About this exercise → Return an exact copy of the data, starting at its first line and ending at the line that contains "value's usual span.", minus any pictures.

=== The records ===

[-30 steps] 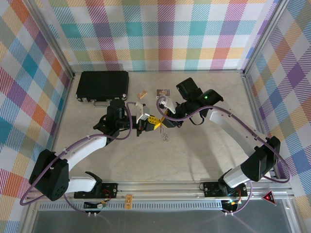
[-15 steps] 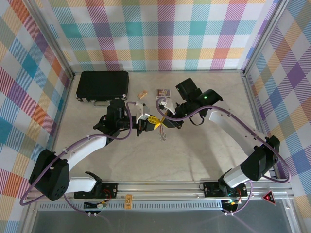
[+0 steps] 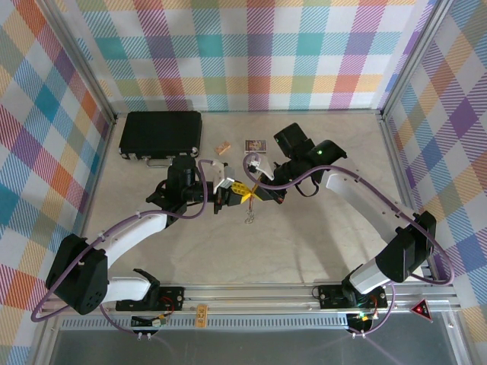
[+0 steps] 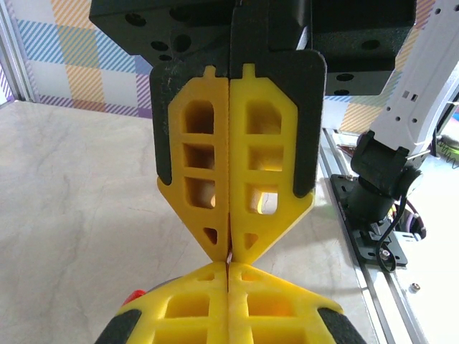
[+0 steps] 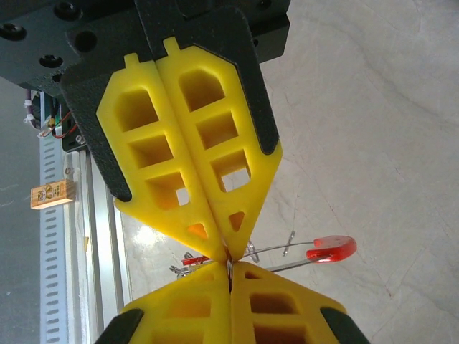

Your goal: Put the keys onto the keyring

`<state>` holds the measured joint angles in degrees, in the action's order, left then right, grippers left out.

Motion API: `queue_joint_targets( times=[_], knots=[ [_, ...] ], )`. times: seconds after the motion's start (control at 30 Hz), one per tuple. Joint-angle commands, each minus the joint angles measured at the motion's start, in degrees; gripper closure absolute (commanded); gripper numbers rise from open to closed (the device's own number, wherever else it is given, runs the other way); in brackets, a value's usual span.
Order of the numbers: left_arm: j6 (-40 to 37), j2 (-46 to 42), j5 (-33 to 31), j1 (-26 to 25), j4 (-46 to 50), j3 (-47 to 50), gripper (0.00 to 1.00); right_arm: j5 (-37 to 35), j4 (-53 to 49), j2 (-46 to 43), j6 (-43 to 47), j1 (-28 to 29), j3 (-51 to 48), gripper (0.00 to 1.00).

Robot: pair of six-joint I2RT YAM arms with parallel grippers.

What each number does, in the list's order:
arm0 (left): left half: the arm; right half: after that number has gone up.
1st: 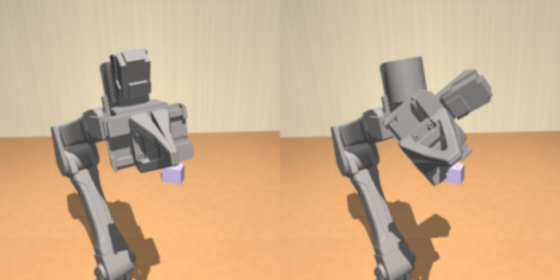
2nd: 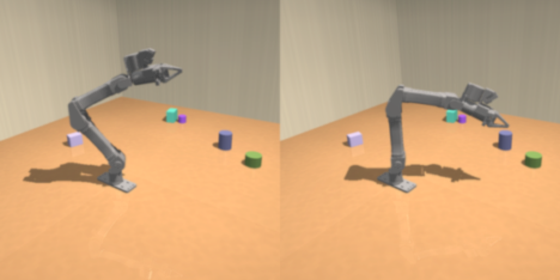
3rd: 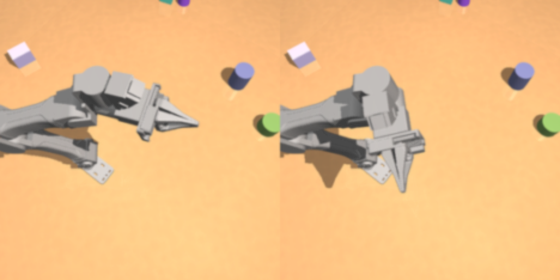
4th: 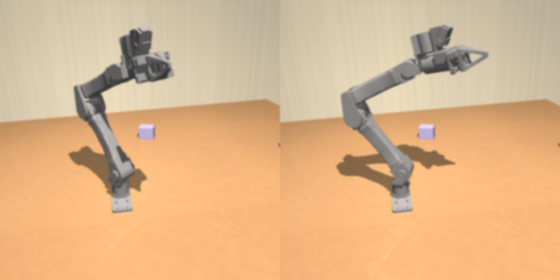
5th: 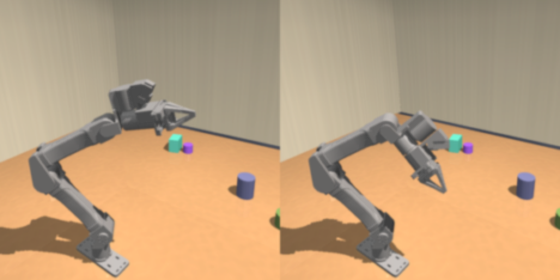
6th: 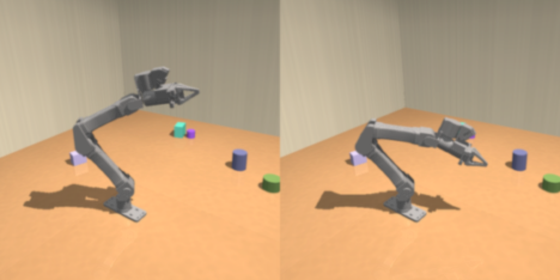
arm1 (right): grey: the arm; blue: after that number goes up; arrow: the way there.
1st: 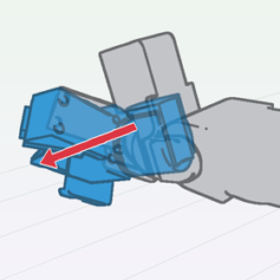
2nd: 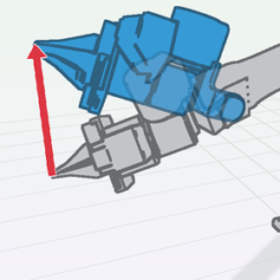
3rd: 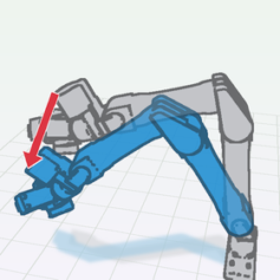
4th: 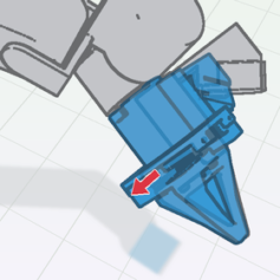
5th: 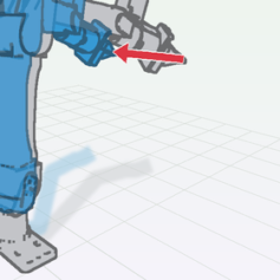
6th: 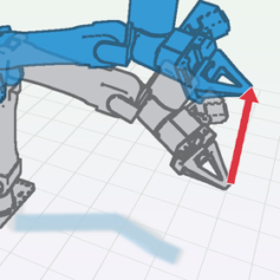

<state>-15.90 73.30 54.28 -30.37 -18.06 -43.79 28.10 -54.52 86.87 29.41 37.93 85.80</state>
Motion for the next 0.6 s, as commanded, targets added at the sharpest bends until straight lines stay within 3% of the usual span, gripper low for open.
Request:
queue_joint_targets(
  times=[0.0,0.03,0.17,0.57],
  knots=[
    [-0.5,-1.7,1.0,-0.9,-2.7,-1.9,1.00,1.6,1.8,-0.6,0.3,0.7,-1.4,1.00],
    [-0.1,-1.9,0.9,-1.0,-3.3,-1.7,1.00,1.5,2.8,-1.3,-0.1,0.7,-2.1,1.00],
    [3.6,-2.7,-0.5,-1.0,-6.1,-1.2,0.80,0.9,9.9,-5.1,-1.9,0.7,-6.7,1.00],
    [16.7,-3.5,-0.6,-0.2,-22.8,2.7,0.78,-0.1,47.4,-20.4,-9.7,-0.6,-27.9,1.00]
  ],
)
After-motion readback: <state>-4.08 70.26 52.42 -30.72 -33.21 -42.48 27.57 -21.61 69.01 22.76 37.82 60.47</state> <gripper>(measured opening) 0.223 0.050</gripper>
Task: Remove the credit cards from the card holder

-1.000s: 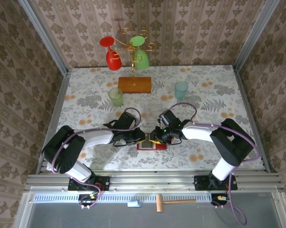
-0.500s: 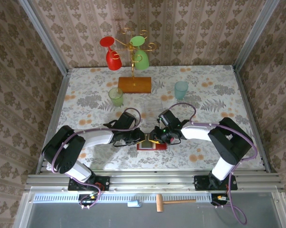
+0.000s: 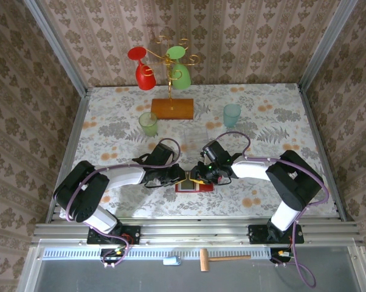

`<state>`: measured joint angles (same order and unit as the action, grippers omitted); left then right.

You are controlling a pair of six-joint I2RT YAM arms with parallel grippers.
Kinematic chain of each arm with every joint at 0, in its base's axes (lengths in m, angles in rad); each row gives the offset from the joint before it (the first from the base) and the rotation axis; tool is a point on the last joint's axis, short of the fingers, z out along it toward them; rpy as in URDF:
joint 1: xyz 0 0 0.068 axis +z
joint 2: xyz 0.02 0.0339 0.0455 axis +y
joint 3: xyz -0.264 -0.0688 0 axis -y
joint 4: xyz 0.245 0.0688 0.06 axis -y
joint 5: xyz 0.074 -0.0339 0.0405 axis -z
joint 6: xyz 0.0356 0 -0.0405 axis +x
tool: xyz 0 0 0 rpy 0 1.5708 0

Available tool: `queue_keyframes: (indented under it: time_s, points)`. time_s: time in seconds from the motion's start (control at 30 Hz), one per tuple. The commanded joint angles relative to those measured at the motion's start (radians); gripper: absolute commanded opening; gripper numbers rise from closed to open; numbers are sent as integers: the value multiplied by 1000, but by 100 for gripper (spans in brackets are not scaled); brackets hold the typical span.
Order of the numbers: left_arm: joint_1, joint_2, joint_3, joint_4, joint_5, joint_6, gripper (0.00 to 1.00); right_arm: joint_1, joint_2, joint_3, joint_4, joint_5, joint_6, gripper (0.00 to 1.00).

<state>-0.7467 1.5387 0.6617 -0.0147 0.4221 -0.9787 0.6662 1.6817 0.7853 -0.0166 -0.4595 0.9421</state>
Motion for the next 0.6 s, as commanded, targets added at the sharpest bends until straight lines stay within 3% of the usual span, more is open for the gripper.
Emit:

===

Your solution →
[-30 steps] 
[-15 steps] 
[+0 steps] 
[+0 steps] 
[+0 steps] 

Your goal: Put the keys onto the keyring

`<state>` holds the measured joint angles in degrees, in the action's order, left then right, grippers left out.

Motion API: `queue_joint_targets( times=[_], knots=[ [_, ...] ], )`. times: seconds after the motion's start (control at 30 Hz), one per tuple. Joint-angle commands, each minus the joint angles measured at the motion's start, in degrees; gripper closure absolute (commanded); gripper numbers rise from open to closed (the device's own number, wherever else it is given, runs the other way); in brackets, a value's usual span.

The exercise requires no further output.